Get Girls Aloud's Style is the fifth DVD featuring Girls Aloud, was released on November 12, 2007. It features commentary from Girls Aloud on all of their favourite and least favourite outfits from their careers, as well as fashion tips. The video contains the group's first sixteen music videos, from "Sound of the Underground" up to "Sexy!

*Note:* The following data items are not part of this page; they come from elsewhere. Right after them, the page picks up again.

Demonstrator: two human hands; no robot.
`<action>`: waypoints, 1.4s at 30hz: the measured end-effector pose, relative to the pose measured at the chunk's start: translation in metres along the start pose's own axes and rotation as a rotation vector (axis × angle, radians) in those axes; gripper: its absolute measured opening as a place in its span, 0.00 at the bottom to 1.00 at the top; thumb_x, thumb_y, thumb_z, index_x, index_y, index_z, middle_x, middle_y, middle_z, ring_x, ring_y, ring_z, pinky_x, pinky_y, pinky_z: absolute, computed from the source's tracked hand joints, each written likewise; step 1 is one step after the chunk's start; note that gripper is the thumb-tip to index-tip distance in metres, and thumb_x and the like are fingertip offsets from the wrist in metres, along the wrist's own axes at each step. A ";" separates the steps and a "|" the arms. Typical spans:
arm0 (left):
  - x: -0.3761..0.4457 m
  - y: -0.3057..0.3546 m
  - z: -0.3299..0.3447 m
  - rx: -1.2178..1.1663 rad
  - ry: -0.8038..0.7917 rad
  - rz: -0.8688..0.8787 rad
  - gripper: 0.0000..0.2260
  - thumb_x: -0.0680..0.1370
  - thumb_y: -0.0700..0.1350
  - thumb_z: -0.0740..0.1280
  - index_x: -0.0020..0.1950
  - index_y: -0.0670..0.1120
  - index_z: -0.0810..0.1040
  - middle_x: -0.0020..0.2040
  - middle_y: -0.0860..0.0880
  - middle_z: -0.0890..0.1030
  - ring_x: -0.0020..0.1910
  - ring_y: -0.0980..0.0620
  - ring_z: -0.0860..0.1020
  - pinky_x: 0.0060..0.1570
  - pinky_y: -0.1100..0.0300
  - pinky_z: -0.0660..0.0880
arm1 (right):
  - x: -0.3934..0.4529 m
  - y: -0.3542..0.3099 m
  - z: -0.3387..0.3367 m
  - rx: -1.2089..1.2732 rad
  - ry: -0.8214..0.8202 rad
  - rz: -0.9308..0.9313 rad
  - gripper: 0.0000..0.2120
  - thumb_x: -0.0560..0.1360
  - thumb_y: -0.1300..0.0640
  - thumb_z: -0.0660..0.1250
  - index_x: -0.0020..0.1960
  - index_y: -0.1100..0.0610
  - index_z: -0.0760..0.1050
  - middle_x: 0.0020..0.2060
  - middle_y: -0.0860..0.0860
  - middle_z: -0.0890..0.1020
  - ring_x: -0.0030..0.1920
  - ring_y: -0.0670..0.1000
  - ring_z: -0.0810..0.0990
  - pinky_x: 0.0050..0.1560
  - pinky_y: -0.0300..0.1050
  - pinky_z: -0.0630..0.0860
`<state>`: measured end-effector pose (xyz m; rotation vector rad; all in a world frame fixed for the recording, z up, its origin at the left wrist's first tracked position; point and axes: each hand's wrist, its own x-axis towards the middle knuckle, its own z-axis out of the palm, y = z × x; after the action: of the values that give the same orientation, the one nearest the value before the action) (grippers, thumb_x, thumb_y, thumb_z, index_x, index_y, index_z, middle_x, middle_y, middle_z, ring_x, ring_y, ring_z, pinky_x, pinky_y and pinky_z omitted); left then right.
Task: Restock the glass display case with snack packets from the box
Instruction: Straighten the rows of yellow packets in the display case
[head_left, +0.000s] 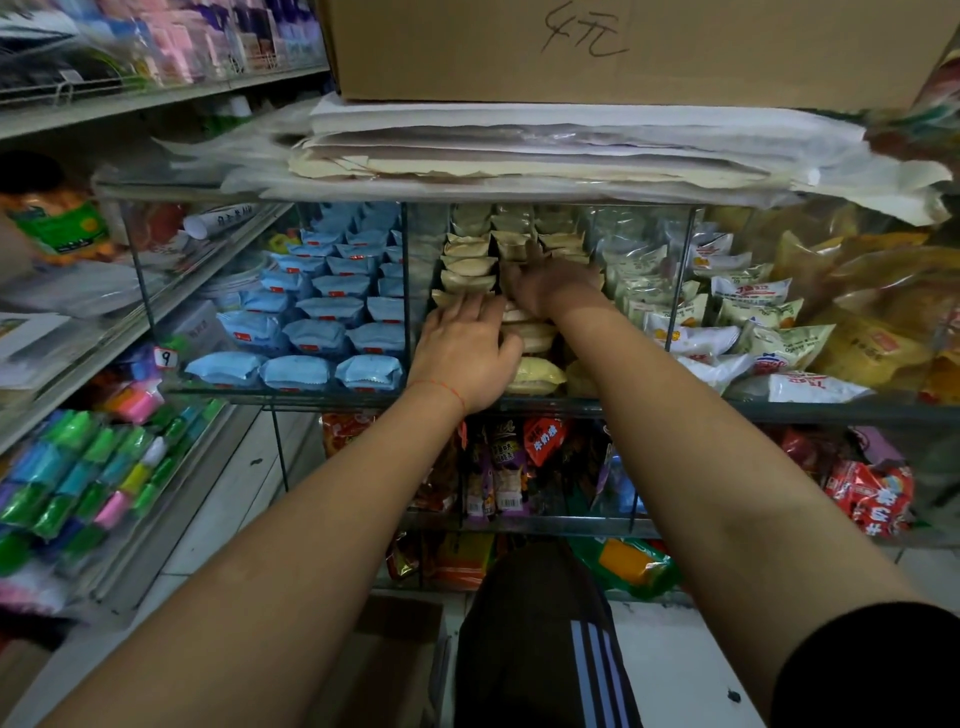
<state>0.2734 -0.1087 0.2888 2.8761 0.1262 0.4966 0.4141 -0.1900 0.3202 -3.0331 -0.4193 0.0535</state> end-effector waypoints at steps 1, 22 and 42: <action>0.000 0.000 0.000 -0.002 -0.013 -0.005 0.24 0.81 0.53 0.53 0.76 0.48 0.61 0.76 0.47 0.63 0.75 0.48 0.57 0.73 0.51 0.54 | 0.000 -0.001 -0.004 -0.002 0.004 0.000 0.31 0.79 0.38 0.41 0.79 0.49 0.51 0.74 0.55 0.65 0.74 0.59 0.63 0.72 0.63 0.49; -0.001 0.002 -0.003 0.019 -0.071 -0.019 0.25 0.80 0.54 0.52 0.78 0.50 0.58 0.77 0.48 0.61 0.76 0.49 0.55 0.73 0.51 0.52 | 0.018 0.011 0.000 -0.060 0.078 -0.130 0.28 0.80 0.41 0.43 0.77 0.47 0.58 0.77 0.55 0.55 0.76 0.61 0.53 0.73 0.62 0.47; -0.002 0.002 -0.004 -0.076 -0.042 -0.090 0.30 0.78 0.56 0.51 0.77 0.42 0.58 0.76 0.41 0.61 0.76 0.45 0.57 0.75 0.51 0.53 | 0.025 -0.030 -0.016 0.035 0.066 -0.359 0.27 0.80 0.45 0.43 0.75 0.52 0.62 0.76 0.53 0.61 0.76 0.55 0.57 0.74 0.60 0.49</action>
<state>0.2703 -0.1101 0.2924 2.7902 0.2242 0.4142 0.4311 -0.1555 0.3382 -2.8644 -0.9348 -0.0610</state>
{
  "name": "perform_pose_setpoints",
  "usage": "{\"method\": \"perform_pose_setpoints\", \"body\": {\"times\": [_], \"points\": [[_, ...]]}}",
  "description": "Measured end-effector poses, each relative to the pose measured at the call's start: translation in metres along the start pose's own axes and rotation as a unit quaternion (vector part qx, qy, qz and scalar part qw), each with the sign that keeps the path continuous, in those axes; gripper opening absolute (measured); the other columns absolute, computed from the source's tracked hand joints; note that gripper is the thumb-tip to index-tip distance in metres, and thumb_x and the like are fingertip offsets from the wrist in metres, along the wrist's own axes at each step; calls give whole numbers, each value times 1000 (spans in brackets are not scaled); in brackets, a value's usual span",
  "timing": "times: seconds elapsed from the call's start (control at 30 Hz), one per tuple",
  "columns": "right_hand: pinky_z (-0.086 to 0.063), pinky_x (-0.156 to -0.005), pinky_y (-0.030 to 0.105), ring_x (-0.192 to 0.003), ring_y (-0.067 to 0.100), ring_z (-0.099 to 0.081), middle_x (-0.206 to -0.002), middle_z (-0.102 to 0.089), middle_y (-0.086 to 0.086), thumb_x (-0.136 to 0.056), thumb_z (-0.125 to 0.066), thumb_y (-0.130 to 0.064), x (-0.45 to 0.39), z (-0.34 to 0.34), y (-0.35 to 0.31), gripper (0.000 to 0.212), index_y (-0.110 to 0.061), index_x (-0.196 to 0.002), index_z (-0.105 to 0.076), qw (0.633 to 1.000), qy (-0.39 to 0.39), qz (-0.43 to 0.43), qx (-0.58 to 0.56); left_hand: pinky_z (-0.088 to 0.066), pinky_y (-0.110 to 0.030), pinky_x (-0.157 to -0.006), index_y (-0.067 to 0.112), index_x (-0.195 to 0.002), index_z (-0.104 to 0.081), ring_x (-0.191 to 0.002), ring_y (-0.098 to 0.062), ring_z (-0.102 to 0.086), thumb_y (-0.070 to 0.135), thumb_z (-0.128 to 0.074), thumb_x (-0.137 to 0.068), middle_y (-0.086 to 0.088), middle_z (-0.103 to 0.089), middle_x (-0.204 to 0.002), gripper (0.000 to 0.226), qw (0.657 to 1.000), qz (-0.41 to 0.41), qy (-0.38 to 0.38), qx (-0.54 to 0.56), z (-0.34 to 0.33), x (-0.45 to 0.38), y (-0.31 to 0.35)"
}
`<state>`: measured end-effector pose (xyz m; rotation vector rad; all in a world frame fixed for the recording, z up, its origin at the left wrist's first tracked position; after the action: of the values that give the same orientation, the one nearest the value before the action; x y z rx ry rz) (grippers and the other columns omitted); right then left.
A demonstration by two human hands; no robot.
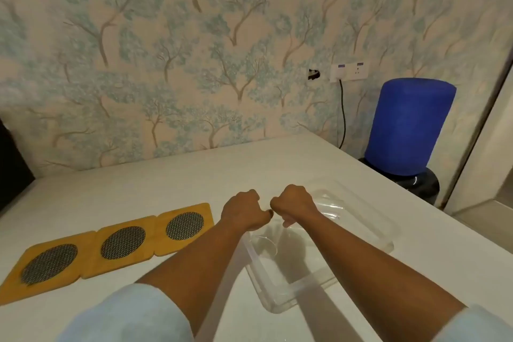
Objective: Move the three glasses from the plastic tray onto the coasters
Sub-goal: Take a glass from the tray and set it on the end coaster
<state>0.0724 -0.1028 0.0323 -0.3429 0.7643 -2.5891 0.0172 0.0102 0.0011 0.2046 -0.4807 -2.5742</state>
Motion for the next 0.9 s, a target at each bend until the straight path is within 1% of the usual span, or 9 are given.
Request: {"method": "perform_pose_setpoints", "body": {"times": [0.1, 0.23, 0.33, 0.47, 0.53, 0.63, 0.77, 0.83, 0.9], "points": [[-57, -68, 26, -48, 22, -66, -61, -69, 10, -76, -59, -11, -3, -5, 1, 14, -8, -63, -55, 1000, -23, -13, -6, -49, -35, -86, 19, -136, -45, -115, -25, -56, 55, -62, -77, -4, -58, -130, 72, 1000, 10, -28, -3, -6, -1, 2], [-53, -61, 24, -40, 19, -61, -51, -63, 8, -73, -51, -8, -5, -10, 2, 13, -9, -60, -53, 999, -35, -20, -8, -49, -34, -80, 14, -136, -42, -111, -26, -58, 64, -62, -75, -6, -58, -128, 81, 996, 28, -80, -29, -15, 0, 7], [-49, -55, 22, -40, 19, -60, -47, -59, 7, -76, -50, -9, -7, -11, 3, 19, -11, -57, -50, 999, -33, -21, -17, -45, -33, -73, 10, -134, -41, -106, -26, -59, 61, -60, -78, -8, -60, -123, 78, 993, 31, -103, -46, -19, 1, 11], [-56, -65, 25, -42, 20, -61, -48, -60, 8, -74, -51, -10, -7, -11, 4, 19, -11, -54, -52, 999, -33, -19, -35, -43, -32, -71, 7, -133, -39, -102, -24, -60, 57, -60, -79, -7, -60, -119, 76, 989, 56, -137, -30, -23, -2, 13], [-57, -69, 27, -43, 21, -62, -50, -62, 10, -72, -52, -10, -4, -10, 5, 17, -10, -55, -54, 998, -32, -22, -46, -44, -32, -70, 7, -131, -40, -98, -24, -59, 55, -65, -76, -7, -60, -117, 77, 988, 80, -131, -5, -23, -4, 14], [-56, -66, 26, -49, 25, -65, -54, -63, 12, -69, -51, -9, -2, -8, 6, 17, -10, -52, -53, 997, -27, -24, -65, -44, -31, -68, 6, -127, -42, -86, -22, -55, 52, -71, -74, -6, -61, -112, 76, 988, 100, -113, 16, -21, -5, 16], [-54, -62, 25, -55, 25, -68, -60, -71, 16, -67, -52, -7, -2, -2, 7, 17, -9, -51, -55, 995, 5, -27, -95, -45, -30, -62, 8, -105, -57, -78, -21, -60, 48, -69, -75, -1, -57, -81, 52, 987, 118, -94, 59, -17, -8, 15], [-49, -53, 22, -58, 24, -71, -65, -74, 16, -65, -55, -6, -1, 2, 5, 10, -7, -58, -61, 993, 16, -31, -111, -48, -30, -64, 10, -96, -56, -80, -22, -62, 49, -67, -74, -3, -60, -82, 46, 983, 125, -92, 97, -11, -10, 14], [-44, -51, 22, -61, 23, -74, -65, -75, 15, -64, -58, -7, -1, 6, 2, 8, -6, -65, -66, 991, 23, -34, -130, -50, -32, -69, 9, -95, -56, -86, -24, -65, 49, -68, -72, -7, -65, -92, 47, 977, 131, -88, 142, -4, -13, 11]]}}
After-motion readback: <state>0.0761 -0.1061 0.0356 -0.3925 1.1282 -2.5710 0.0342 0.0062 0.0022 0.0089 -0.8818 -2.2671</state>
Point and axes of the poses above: each hand's wrist, its own x-axis away from the middle knuckle, its own z-axis out of the back of the hand, y = z × x, the point moved 2 cm from there along -x, towards the middle knuckle
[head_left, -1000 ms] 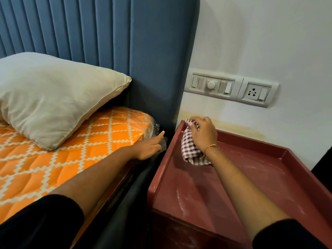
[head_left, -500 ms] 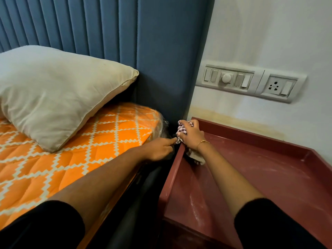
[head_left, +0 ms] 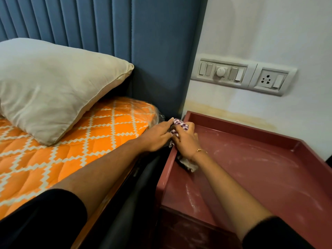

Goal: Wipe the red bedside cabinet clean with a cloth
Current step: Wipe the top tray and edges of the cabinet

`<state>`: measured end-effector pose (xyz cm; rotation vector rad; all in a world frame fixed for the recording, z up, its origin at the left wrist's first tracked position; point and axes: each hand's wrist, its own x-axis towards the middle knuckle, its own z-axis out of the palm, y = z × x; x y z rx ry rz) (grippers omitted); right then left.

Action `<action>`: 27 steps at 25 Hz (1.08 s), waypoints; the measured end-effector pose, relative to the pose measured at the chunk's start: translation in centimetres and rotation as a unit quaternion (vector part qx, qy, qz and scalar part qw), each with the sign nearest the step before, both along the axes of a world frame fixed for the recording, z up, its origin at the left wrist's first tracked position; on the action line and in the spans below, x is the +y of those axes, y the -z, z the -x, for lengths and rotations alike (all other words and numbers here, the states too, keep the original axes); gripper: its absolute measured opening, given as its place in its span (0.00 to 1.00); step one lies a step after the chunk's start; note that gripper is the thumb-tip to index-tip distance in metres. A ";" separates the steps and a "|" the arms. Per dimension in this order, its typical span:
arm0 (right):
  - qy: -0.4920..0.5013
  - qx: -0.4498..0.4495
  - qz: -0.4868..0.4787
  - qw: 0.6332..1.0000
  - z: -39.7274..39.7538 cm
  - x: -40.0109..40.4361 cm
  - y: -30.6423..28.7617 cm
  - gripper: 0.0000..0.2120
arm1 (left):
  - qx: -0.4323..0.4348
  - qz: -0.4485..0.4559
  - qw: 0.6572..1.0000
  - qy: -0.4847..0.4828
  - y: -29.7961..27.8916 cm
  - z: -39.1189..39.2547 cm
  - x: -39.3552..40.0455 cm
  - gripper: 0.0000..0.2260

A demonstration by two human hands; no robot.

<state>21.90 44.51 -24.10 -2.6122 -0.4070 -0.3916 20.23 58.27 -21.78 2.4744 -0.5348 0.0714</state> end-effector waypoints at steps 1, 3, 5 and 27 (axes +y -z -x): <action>-0.022 -0.006 -0.003 1.000 1.2 -0.2 0.6 0.17 | -0.002 0.025 1.000 -0.001 0.0 0.0 0.1 0.24; -0.057 -0.006 -0.007 0.998 2.8 -0.6 1.0 0.18 | -0.001 0.062 0.998 0.000 0.0 0.0 0.1 0.22; -0.040 0.004 -0.008 0.999 2.0 -0.4 0.0 0.17 | 0.003 0.064 0.998 0.011 0.0 0.2 0.0 0.21; -0.043 0.018 -0.011 0.999 9.1 0.6 -0.3 0.19 | 0.102 0.111 0.988 0.024 -0.4 2.3 0.2 0.24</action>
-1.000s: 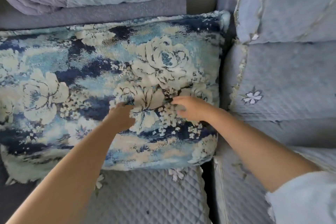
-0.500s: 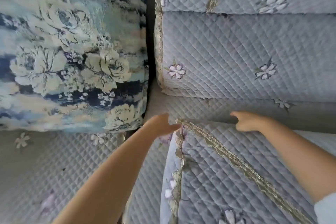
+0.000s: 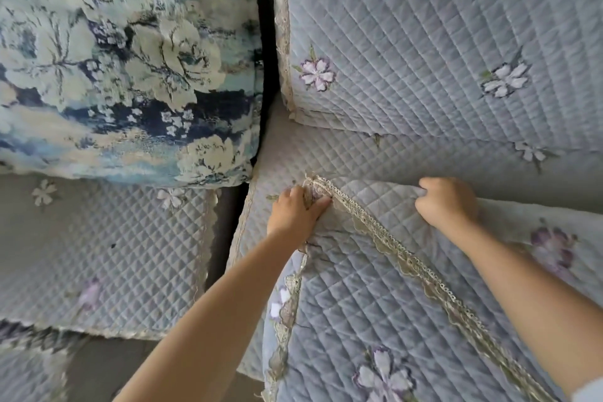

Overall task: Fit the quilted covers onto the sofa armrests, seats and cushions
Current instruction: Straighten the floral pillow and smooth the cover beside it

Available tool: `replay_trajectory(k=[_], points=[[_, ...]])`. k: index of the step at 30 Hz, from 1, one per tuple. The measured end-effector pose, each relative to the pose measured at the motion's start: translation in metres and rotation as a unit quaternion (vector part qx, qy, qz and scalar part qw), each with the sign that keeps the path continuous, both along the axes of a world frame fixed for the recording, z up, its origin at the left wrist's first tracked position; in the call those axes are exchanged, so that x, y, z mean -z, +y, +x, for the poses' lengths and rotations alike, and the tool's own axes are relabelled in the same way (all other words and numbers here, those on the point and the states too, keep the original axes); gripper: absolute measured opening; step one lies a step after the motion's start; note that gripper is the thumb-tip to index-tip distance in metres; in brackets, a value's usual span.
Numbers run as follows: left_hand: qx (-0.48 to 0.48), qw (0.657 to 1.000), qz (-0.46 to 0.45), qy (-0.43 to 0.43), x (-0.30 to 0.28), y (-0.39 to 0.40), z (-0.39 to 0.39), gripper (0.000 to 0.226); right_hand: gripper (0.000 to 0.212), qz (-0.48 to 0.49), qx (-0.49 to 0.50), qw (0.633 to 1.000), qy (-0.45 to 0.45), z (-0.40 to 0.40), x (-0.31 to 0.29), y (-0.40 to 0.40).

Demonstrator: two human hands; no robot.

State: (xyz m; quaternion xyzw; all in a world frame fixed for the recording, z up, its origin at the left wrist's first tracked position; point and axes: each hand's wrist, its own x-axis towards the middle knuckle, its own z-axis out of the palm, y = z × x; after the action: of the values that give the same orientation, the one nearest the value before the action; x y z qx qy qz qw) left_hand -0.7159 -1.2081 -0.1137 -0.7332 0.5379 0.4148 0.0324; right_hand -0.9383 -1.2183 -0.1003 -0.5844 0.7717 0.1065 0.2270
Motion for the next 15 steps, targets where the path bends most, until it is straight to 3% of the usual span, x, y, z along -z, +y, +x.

No No No...". The video for "Call the Shots", despite having premiered on 17 October 2007, was not included on this release.

==Content==
- Commentary on previously released music videos and artworks
- Cheryl's make-up secrets
- Nadine talks shoes
- Kimberley on internet shopping
- Nicola's tips for perfect jeans
- Sarah on accessories
- Music videos (with optional commentary from Cheryl and Sarah):
1. "Sound of the Underground"
2. "No Good Advice"
3. "Life Got Cold"
4. "Jump"
5. "The Show"
6. "Love Machine"
7. "I'll Stand by You"
8. "Wake Me Up"
9. "Long Hot Summer"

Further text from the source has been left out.